* [PROBLEM TO WORK ON]:
Only the stretch of the listing below that runs from the line with "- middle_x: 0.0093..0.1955" through the line with "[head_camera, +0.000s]" is to be printed, exactly and with both ends.

■ ■ ■ ■ ■

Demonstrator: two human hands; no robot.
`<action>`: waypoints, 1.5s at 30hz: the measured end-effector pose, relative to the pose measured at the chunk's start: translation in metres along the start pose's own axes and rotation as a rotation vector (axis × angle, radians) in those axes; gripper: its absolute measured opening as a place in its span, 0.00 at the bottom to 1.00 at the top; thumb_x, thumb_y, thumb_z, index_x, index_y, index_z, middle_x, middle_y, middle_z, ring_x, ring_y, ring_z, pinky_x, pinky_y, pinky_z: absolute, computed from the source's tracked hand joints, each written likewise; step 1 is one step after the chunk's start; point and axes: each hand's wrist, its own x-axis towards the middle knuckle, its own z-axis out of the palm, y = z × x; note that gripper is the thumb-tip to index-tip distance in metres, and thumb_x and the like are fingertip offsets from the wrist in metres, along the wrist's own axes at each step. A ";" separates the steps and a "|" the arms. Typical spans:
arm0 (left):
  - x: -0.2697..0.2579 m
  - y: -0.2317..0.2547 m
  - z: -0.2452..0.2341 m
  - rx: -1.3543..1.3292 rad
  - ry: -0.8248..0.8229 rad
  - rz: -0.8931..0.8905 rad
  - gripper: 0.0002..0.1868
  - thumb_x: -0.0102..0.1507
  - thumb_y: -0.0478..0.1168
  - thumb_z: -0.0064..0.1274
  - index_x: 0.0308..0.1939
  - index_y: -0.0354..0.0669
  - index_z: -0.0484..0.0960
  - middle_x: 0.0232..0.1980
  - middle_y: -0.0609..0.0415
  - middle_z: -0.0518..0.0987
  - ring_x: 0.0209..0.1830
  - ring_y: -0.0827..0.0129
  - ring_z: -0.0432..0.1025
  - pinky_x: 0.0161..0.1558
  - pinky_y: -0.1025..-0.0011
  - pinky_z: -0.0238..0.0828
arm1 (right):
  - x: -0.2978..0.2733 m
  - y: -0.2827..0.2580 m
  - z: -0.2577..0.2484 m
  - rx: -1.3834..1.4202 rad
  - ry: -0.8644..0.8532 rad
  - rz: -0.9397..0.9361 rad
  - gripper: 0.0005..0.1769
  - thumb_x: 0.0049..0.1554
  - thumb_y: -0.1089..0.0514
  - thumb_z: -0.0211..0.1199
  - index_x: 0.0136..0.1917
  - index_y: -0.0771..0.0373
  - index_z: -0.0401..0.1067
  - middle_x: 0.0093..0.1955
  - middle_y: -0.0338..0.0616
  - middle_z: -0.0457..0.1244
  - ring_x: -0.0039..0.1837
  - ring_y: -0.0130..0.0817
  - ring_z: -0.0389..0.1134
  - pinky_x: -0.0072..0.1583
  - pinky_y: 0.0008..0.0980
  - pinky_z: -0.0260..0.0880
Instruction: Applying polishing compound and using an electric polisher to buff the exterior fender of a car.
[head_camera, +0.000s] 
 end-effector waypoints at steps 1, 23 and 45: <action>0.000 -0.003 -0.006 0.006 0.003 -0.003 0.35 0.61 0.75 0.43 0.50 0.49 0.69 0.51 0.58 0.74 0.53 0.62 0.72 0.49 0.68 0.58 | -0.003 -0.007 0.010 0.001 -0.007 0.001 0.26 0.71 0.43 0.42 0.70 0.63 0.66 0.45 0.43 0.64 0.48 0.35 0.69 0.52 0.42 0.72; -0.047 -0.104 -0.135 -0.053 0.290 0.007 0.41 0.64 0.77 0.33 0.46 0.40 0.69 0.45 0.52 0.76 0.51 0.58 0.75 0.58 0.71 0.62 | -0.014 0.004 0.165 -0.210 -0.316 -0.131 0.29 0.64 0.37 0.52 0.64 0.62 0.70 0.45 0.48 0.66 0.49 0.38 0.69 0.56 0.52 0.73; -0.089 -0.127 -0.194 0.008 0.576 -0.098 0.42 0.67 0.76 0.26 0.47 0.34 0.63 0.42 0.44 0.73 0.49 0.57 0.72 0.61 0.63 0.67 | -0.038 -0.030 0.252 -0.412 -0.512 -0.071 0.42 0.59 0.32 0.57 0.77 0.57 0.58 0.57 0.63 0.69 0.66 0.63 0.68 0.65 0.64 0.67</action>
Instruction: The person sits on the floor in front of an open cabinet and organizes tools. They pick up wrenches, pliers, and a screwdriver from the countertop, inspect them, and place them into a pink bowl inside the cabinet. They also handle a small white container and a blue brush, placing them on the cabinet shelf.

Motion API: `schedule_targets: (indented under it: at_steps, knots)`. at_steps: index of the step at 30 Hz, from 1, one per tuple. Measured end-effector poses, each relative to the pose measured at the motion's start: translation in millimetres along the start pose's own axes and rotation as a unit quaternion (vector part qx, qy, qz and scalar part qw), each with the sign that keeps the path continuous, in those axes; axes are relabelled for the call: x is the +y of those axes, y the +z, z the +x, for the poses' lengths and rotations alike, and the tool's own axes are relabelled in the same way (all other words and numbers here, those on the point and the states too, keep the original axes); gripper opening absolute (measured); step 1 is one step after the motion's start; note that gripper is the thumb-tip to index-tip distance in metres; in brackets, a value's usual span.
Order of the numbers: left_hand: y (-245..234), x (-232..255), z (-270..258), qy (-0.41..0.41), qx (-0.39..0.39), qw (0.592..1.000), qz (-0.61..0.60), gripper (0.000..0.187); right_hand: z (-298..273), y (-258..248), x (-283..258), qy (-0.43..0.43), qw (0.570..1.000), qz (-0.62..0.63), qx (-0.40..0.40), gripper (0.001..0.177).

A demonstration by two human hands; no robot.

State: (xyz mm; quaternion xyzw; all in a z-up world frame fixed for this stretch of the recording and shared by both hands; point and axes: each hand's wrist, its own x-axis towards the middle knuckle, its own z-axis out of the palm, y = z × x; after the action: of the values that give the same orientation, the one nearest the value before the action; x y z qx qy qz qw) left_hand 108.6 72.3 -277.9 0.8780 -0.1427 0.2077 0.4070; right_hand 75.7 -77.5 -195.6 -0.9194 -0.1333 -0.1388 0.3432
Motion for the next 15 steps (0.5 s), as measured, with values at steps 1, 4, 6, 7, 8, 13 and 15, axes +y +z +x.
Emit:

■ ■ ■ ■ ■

* [OUTPUT FOR THIS EXERCISE]:
  - middle_x: 0.0093..0.1955
  - middle_y: -0.0338..0.0616
  - middle_z: -0.0457..0.1244
  - ring_x: -0.0039..0.1837
  - ring_y: -0.0130..0.0817
  - ring_z: -0.0389..0.1134
  - pinky_x: -0.0072..0.1583
  - pinky_y: 0.0008..0.0980
  - pinky_z: -0.0260..0.0880
Instruction: Applying polishing compound and using an electric polisher to buff the exterior fender of a car.
[head_camera, +0.000s] 

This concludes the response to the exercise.